NServiceBus pipeline with Distributors
- by David
I'm building a processing pipeline with NServiceBus but I'm having trouble with the configuration of the distributors in order to make each step in the process scalable. Here's some info:
The pipeline will have a master process that says "OK, time to start" for a WorkItem, which will then start a process like a flowchart.
Each step in the flowchart may be computationally expensive, so I want the ability to scale out each step. This tells me that each step needs a Distributor.
I want to be able to hook additional activities onto events later. This tells me I need to Publish() messages when it is done, not Send() them.
A process may need to branch based on a condition. This tells me that a process must be able to publish more than one type of message.
A process may need to join forks. I imagine I should use Sagas for this.
Hopefully these assumptions are good otherwise I'm in more trouble than I thought.
For the sake of simplicity, let's forget about forking or joining and consider a simple pipeline, with Step A followed by Step B, and ending with Step C. Each step gets its own distributor and can have many nodes processing messages.
NodeA workers contain a IHandleMessages processor, and publish EventA
NodeB workers contain a IHandleMessages processor, and publish Event B
NodeC workers contain a IHandleMessages processor, and then the pipeline is complete.
Here are the relevant parts of the config files, where # denotes the number of the worker, (i.e. there are input queues NodeA.1 and NodeA.2):
NodeA:
<MsmqTransportConfig InputQueue="NodeA.#" ErrorQueue="error" NumberOfWorkerThreads="1" MaxRetries="5" />
<UnicastBusConfig DistributorControlAddress="NodeA.Distrib.Control" DistributorDataAddress="NodeA.Distrib.Data" >
<MessageEndpointMappings>
</MessageEndpointMappings>
</UnicastBusConfig>
NodeB:
<MsmqTransportConfig InputQueue="NodeB.#" ErrorQueue="error" NumberOfWorkerThreads="1" MaxRetries="5" />
<UnicastBusConfig DistributorControlAddress="NodeB.Distrib.Control" DistributorDataAddress="NodeB.Distrib.Data" >
<MessageEndpointMappings>
<add Messages="Messages.EventA, Messages" Endpoint="NodeA.Distrib.Data" />
</MessageEndpointMappings>
</UnicastBusConfig>
NodeC:
<MsmqTransportConfig InputQueue="NodeC.#" ErrorQueue="error" NumberOfWorkerThreads="1" MaxRetries="5" />
<UnicastBusConfig DistributorControlAddress="NodeC.Distrib.Control" DistributorDataAddress="NodeC.Distrib.Data" >
<MessageEndpointMappings>
<add Messages="Messages.EventB, Messages" Endpoint="NodeB.Distrib.Data" />
</MessageEndpointMappings>
</UnicastBusConfig>
And here are the relevant parts of the distributor configs:
Distributor A:
<add key="DataInputQueue" value="NodeA.Distrib.Data"/>
<add key="ControlInputQueue" value="NodeA.Distrib.Control"/>
<add key="StorageQueue" value="NodeA.Distrib.Storage"/>
Distributor B:
<add key="DataInputQueue" value="NodeB.Distrib.Data"/>
<add key="ControlInputQueue" value="NodeB.Distrib.Control"/>
<add key="StorageQueue" value="NodeB.Distrib.Storage"/>
Distributor C:
<add key="DataInputQueue" value="NodeC.Distrib.Data"/>
<add key="ControlInputQueue" value="NodeC.Distrib.Control"/>
<add key="StorageQueue" value="NodeC.Distrib.Storage"/>
I'm testing using 2 instances of each node, and the problem seems to come up in the middle at Node B. There are basically 2 things that might happen:
Both instances of Node B report that it is subscribing to EventA, and also that NodeC.Distrib.Data@MYCOMPUTER is subscribing to the EventB that Node B publishes. In this case, everything works great.

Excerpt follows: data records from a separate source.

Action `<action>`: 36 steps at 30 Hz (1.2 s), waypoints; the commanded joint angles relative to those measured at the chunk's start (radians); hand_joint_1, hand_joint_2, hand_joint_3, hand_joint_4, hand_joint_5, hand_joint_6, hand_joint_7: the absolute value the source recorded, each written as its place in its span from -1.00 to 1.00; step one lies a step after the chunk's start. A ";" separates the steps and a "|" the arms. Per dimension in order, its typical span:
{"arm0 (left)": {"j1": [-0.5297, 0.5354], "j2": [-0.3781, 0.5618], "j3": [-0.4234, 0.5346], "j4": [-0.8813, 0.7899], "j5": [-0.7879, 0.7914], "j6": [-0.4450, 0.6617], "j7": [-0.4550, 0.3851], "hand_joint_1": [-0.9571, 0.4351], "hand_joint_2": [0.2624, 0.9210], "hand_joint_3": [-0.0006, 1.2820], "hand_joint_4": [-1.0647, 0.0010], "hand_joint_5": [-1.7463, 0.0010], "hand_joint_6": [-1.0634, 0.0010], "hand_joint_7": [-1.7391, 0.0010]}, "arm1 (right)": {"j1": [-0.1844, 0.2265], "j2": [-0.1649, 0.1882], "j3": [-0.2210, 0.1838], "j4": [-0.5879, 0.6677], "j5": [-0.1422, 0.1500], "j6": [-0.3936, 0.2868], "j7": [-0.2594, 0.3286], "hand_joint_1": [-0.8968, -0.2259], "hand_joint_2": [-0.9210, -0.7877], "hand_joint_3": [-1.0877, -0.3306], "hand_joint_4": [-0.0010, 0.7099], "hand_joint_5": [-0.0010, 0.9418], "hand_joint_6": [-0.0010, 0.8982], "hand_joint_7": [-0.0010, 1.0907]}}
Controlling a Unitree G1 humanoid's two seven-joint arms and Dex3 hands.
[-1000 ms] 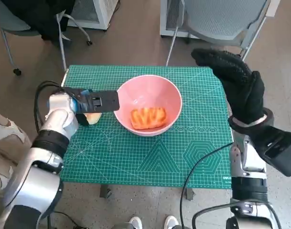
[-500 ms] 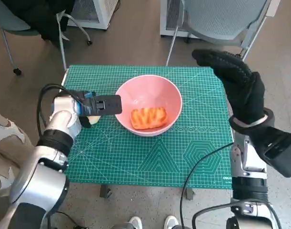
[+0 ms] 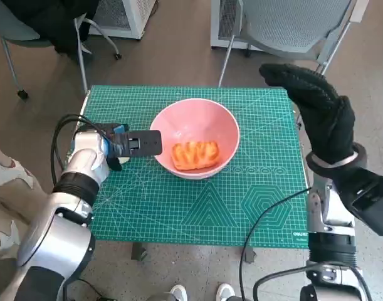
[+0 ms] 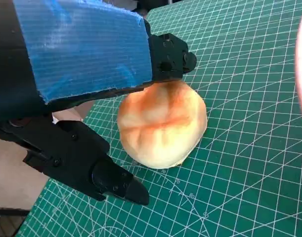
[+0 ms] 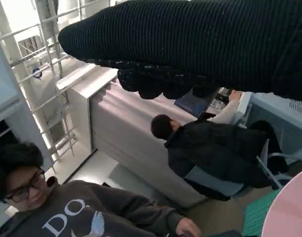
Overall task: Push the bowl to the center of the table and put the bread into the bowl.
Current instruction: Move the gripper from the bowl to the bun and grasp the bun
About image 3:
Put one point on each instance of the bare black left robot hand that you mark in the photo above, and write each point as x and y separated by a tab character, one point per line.
117	128

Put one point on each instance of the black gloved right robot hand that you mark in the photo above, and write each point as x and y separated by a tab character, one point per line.
329	125

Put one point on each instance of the pink bowl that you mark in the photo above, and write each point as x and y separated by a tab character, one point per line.
194	122

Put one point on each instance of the rectangular toy bread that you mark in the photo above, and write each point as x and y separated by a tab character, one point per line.
194	155

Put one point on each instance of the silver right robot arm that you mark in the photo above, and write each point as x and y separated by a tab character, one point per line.
332	244

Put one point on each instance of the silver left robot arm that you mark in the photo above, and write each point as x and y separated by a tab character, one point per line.
84	163

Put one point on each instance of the green cutting mat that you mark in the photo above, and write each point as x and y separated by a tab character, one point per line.
178	207

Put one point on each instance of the grey mesh chair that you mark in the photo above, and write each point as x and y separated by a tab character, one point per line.
288	25

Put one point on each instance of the white mesh cabinet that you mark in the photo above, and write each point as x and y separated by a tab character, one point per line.
224	19
122	12

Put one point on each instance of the blue-grey seat chair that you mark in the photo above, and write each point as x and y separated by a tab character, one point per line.
12	31

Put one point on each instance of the white shoe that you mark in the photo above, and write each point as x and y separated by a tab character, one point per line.
179	291
225	291

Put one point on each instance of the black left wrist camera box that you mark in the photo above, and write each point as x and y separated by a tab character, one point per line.
138	142

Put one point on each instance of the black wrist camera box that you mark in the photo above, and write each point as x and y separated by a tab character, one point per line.
138	142
373	203

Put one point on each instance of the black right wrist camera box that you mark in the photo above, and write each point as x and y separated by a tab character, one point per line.
373	203

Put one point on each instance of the black table leg bracket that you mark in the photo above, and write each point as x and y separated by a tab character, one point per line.
249	254
138	252

Both instances of Node B report that it is subscribing to EventA, however, one worker says NodeC.Distrib.Data@MYCOMPUTER is subscribing TWICE, while the other worker does not mention it.
In the second case, which seem to be controlled only by the way the distributor routes the subscription messages, if the "overachiever" node processes an EventA, all is well. If the "underachiever" processes EventA, then the publish of EventB has no subscribers and the workflow dies.
So, my questions:
Is this kind of setup possible?
Is the configuration correct? It's hard to find any examples of configuration with distributors beyond a simple one-level publisher/2-worker setup.

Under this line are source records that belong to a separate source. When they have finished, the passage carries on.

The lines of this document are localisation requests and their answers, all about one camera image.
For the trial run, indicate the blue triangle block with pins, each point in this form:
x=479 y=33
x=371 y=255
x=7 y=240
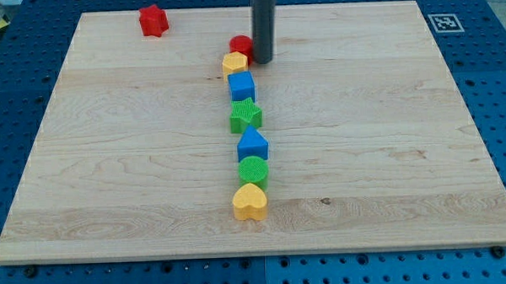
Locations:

Would it make more sense to have one central broker process that does all the non-computationally-intensive traffic cop operations, and only sends messages to processes behind distributors when the task is long-running and must be load balanced?

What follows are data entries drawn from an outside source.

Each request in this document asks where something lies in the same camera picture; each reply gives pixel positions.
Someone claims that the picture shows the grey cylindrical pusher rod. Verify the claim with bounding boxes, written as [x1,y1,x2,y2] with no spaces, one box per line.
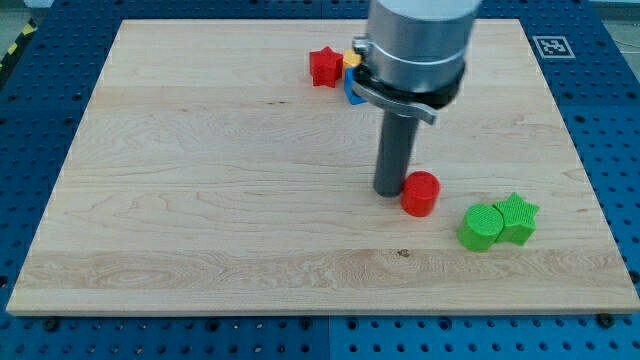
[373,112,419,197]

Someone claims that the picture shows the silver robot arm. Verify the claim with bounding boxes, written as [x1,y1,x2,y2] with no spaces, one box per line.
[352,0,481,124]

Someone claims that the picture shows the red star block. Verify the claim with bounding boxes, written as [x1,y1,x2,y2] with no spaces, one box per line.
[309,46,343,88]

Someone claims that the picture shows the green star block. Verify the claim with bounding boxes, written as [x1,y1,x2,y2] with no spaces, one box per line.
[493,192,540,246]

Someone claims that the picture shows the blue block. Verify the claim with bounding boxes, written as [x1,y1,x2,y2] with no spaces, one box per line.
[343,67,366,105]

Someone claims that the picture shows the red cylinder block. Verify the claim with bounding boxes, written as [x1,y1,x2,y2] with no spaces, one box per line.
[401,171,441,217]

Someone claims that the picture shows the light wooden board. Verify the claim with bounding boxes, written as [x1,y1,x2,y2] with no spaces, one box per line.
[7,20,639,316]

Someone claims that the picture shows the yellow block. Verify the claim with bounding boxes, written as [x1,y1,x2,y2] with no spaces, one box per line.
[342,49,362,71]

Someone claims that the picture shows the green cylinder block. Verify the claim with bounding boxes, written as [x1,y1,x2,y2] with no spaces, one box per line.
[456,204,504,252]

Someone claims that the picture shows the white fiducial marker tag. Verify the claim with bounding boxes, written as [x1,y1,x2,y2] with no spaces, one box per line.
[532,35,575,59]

Then the load-balanced nodes could simply reply back to the central broker, which seems easier.
On the other hand, that seems at odds with the decentralization that is NServiceBus's strength.
And if this is the answer, and the long running process's done event is a reply, how do you keep the Publish that enables later extensibility on published events?